A recent analysis of the fossils of a prehistoric animal showed that it belongs to a completely unknown new species.
The specimen, owned by the University of Tasmania, was considered in 1989 as belonging to the genus Paleolimulus. These are arthropods – invertebrate animals that have a rigid exoskeleton that were related to horseshoe crabs that have survived to this day, inform the mbs.news portal.
But Dr. Russell Bicknell of the University of New England now established that the taxonomic designation was incorrect. In its study, it was confirmed that the animal did not belong to this genus, so it gave the fossil a new name, Tasmaniolimulus patersoni, including it in the Australian taxonomic family Austrolimulidae.
"It has large backward-facing thorns that do not exist in any of the related horseshoe crabs, being much smaller than the existing species today," he said.

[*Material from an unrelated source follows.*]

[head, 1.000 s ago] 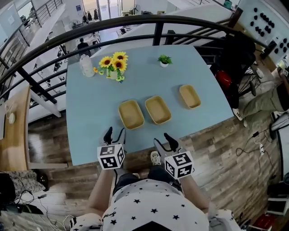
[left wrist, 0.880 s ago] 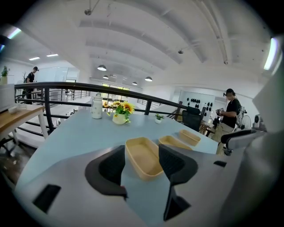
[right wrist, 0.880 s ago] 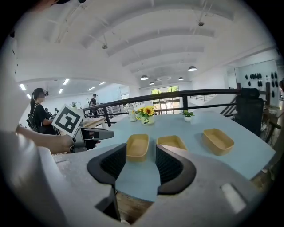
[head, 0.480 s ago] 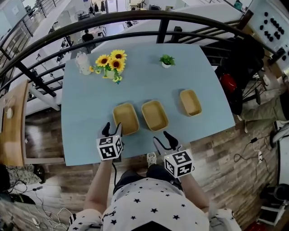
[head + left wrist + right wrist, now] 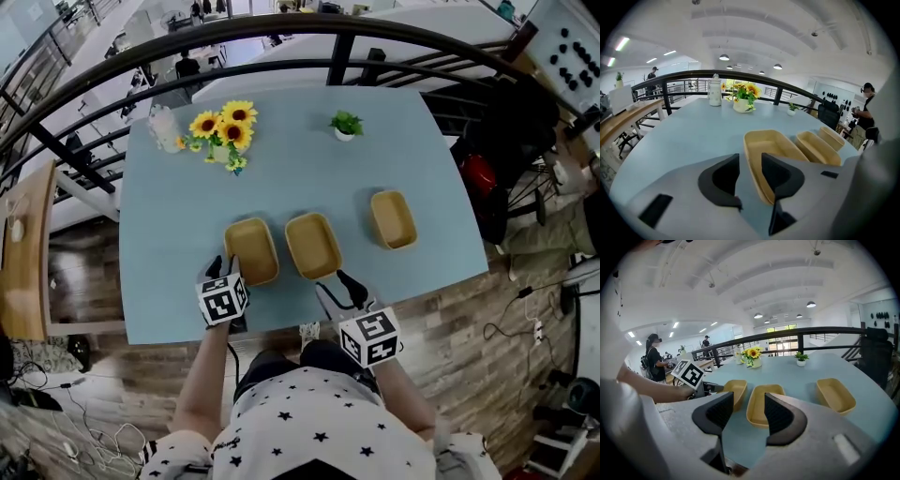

The fossil, belonging to the University of Tasmania collection
The scientist said the thorns were likely to be an adaptation to the unidirectional freshwater flows where this species possibly lived.
Tasmaniolimulus indicates the location of the fossil and patersoni pays tribute to Professor John Paterson, who was the scientific advisor during his doctorate.
"John is a spectacular Australian paleontologist who contributed his insight to our invertebrate prehistory and supported me during my doctorate, encouraging me to be the best I could in science," said Russell Bicknell.
The new discovery shows that this rare species goes back to prehistory. Bicknell considers that this new species may serve as another example of Australian exceptionality, highlighting its existence since the divergence of the region began.